We hit the ground running, starting with a tour of the Colosseum and the Roman Forum. The views from the Colosseum balconies were amazing, and our tour guide’s description of the location only added to the experience of visiting such a significant location.
The trip through the Roman Forum was hot and sunny, but the architecture and scenic gardens were worth the walk. We stopped briefly to fill up our water bottles at an outdoor fountain before exploring the various structures.
One of the buildings, a church, had a green door that was placed far above the ground with no staircase leading up to it; however, our tour guide explained to us that the ground level used to be much higher before excavations took place. It was quite interesting to think that the paths we were walking on used to be completely underground back in the medieval era.
After the tours, we checked into our fourth and final hotel, located right in the heart of the city. We enjoyed a pleasant evening walk through the streets of Rome, starting with the Spanish Steps and passing by the Trevi Fountain and the Pantheon. After our stroll, we split up into small groups for dinner.
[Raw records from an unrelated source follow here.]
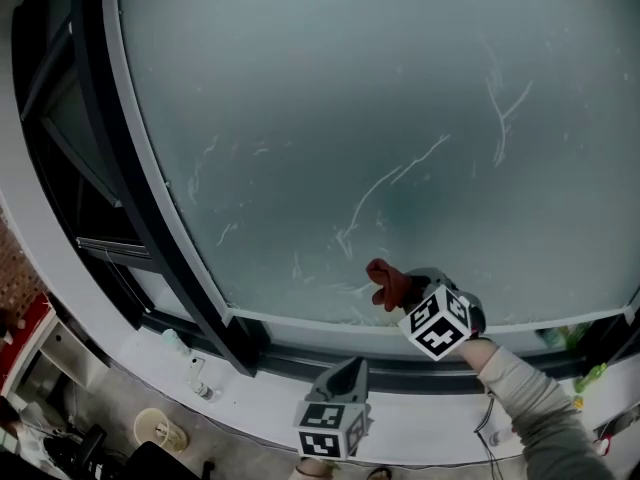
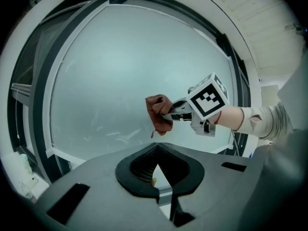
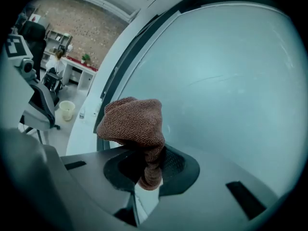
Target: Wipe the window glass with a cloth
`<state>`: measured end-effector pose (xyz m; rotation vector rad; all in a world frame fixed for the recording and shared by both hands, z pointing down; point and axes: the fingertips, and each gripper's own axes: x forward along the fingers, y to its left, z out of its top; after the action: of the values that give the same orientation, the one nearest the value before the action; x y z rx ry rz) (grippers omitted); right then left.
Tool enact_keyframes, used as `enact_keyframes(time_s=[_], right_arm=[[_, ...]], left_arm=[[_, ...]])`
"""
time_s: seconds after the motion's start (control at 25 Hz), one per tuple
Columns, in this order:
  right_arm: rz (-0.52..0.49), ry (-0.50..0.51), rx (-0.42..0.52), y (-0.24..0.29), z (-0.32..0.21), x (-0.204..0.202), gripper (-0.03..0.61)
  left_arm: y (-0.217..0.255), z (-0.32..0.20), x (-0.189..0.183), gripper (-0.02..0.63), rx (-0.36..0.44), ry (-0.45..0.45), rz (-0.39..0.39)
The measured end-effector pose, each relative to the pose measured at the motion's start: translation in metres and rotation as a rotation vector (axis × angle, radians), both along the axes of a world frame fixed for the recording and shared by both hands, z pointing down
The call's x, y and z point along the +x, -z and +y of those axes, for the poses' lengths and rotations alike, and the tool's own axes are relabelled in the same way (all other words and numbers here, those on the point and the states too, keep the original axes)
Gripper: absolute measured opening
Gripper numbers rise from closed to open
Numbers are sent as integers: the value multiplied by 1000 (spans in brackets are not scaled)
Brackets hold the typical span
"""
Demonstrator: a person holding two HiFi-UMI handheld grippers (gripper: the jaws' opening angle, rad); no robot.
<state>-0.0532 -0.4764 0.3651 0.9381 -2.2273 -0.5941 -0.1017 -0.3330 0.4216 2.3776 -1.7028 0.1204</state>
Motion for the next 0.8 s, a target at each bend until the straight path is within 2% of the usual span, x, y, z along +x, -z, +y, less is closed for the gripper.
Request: enact_keyframes(time_s=[0.24, 0.48, 0.8], right_arm=[[96, -36, 8, -10, -45, -16, 48], [168, -58, 17, -16, -69, -21, 48], [211, -58, 49, 27, -82, -16, 48]], left_arm=[[-4, -17, -14, 5, -2, 0, 15], [-6, -28, -23, 5, 5, -7, 26], [-13, -39, -17, 5, -10, -40, 29]])
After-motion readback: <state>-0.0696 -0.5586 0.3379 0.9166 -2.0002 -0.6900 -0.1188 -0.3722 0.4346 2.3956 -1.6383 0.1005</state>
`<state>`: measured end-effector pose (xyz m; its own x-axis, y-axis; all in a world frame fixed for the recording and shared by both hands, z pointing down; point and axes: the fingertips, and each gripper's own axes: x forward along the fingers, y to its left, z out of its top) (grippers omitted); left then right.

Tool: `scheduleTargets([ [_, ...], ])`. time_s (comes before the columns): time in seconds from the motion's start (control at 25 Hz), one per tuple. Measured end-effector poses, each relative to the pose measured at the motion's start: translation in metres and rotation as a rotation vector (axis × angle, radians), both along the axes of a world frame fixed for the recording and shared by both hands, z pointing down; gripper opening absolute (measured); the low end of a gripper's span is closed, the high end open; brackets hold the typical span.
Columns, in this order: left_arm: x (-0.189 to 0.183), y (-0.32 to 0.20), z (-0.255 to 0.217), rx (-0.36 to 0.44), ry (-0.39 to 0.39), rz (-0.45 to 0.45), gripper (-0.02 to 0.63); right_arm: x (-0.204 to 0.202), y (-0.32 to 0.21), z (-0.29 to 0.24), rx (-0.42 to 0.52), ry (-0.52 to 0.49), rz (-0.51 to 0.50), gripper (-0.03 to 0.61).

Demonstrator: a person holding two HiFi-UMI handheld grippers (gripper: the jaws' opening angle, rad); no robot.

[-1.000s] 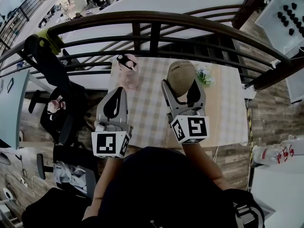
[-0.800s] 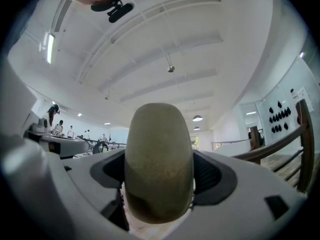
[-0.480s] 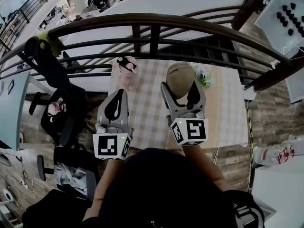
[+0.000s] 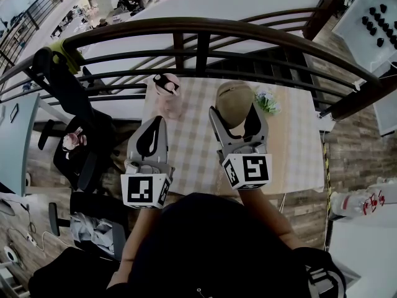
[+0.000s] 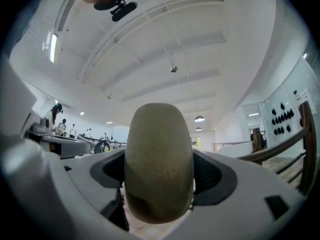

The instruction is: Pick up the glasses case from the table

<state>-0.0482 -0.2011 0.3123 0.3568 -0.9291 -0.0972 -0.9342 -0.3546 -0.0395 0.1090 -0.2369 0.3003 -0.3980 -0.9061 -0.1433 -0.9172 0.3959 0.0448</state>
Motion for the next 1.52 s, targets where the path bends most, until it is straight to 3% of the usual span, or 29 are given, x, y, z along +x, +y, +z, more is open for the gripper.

There are many great things about Italy. One of the most enjoyable parts about this trip for me has been crossing the street. In America, cars yield to pedestrians. In Italy, nobody yields to anyone. The cars don’t stop for people, the people don’t stop for cars, and somehow it all works out. You see a car coming, you make eye contact with the driver, you start walking, the car doesn’t slow down, you keep walking, the car still doesn’t slow down, you keep walking, the car is still coming at you, and then you’re on the other side and the car drives off. It’s quite exciting!
The rest of Rome only seemed to echo the zest of its traffic. From salespeople marketing their products in the middle of the road to two Italian violinists playing Czardas in the Piazza Navona, the rest of the city carried a similar sort of lively energy. Those who enjoyed dinner outdoors were rewarded with a picturesque sunset, and those who went shopping encountered several unique stores. I must have counted at least ten gelato shops during our walking tour (and I am planning to hit up at least half of them before we leave on Saturday).
When it finally got dark, we reconvened in the square and walked back to the hotel together, a pleasant conclusion to an intense yet fulfilling day. Tomorrow will be just as, if not more, busy; we will be visiting the Vatican and giving our final concert of the tour. Our first day in Rome was immensely enjoyable, and I am looking forward to exploring even more of the city tomorrow!